This set takes inspiration from chapter 9.2 of (Bishop 2006). We assume that the reader already knows quite well what is a Gaussian mixture model and we will just restate the models here. We will discuss the problem of estimating the best possible parameters (so, this is a density estimation problem) when the data is generated by a mixture of Gaussians.
Remember that the standard multivariate Gaussian has this format:
$$ \mathcal{N}(x \mid \mu, \Sigma) = \frac{1}{\sqrt{ 2\pi }} \frac{1}{\lvert \Sigma \rvert^{1/2} } \exp \left( -\frac{1}{2} (x - \mu)^{T} \Sigma^{-1}(x - \mu) \right) $$Problem statement
Given a set of data points $x_{1}, \dots, x_{n}$ in $\mathbb{R}^{d}$ sampled by $k$ Gaussian each with responsibility $\pi_{k}$ the objective of this problem is to estimate the best $\pi_{k}$ for each Gaussian and the relative mean and covariance matrix. We will assume a latent model with a variable $z$ which represents which Gaussian has been chosen for a specific sample. We have this prior:
$$ p(z) = \prod_{i = 1}^{k} \pi_{i}^{z_{i}} $$Because we know that $z$ is a $k$ dimensional vector that has a single digit indicating which Gaussian was chosen.
The Maximum Likelihood problem
The frequentist approach with Maximum likelihood is quite probable to give rise to particular edge-cases that make this method difficult to apply for this density estimation problem.
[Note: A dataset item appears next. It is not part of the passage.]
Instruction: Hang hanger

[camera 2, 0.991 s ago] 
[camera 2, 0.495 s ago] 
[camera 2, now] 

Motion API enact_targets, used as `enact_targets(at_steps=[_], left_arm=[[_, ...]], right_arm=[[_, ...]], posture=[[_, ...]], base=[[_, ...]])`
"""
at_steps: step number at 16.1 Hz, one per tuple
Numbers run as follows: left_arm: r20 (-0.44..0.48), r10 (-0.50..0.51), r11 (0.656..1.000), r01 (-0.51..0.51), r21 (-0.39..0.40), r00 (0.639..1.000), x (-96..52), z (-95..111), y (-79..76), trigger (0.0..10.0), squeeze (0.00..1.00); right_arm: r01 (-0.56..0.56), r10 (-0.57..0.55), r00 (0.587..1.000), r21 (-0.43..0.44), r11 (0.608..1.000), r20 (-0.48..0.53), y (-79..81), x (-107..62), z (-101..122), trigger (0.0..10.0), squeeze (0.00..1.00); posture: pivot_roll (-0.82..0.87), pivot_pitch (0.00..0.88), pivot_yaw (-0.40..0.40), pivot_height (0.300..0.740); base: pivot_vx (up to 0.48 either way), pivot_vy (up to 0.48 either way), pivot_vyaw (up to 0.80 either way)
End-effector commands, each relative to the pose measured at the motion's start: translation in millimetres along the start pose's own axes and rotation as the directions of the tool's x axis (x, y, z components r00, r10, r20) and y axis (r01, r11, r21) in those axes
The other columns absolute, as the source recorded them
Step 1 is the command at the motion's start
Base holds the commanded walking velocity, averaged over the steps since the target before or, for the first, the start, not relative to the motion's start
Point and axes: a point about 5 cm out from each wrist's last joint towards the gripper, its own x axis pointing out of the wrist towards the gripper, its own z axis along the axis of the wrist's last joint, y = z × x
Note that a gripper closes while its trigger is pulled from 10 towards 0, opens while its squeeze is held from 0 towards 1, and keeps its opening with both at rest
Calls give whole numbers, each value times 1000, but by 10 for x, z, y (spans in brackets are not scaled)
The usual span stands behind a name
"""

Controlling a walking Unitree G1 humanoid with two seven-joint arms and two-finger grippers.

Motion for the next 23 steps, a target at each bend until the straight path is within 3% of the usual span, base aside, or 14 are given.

Let’s remember that in the case of Gaussian mixture models, our loss function is the following:
$$ \min_{\pi, \mu, \Sigma} \log p(X \mid \pi, \mu, \Sigma) = \sum_{n = 1}^{N} \log \left\{ \sum_{i = 1}^{K} \pi_{i} \mathcal{N}(x_{n} \mid \mu_{k}, \Sigma_{k}) \right\} $$So our parameter space is the following
$$ \Theta = \left\{ \pi_{k}, \mu_{k}, \Sigma_{k} : k \leq K \right\} $$Let’s see now a case where this function is not well behaved. Let’s consider the covariance matrix to be $\sigma_{i}^{2}I$ and let’s say we have sampled a single point that is exactly $\mu_{i}$ then we have that the contribution of this particular Gaussian to our loss function is
$$ \mathcal{N}(x_{n} \mid x_{n}, \mu_{i}, \sigma_{i}) = \frac{1}{\sqrt{ 2\pi } \sigma_{_{i}}} $$If we have a single point, and $\sigma_{i} \to 0$ which is reasonable because we have a single point on the mean, then this value explodes and makes the whole log-likelihood to go to infinity. This is a case we don’t want to explore. There are some methods that try to solve this problem. But in this setting we don’t want to explore this, and focus on the expectation maximization algorithm.
Ideas for the solution
Let’s consider for instance the value $p(X, Z)$ this is a known value and it’s equal to
$$ \log p(X, Z) = \sum_{n = 1}^{N}\log \left\{ \pi_{z} \mathcal{N}(x_{n} \mid \mu_{z}, \Sigma_{z}) \right\} = \sum_{n = 1}^{N} (\log \pi_{z} + \log\mathcal{N}(x_{n} \mid \mu_{z}, \Sigma_{z})) $$That decomposition is quite nice. Having had this observation we can write our objective as
$$ \log p(X) = \mathbb{E}_{Z \sim q} \left[ \log \frac{P(X, Z)}{P(Z \mid X)} \right] $$Using product rule and using the expectation to get rid of the $Z$.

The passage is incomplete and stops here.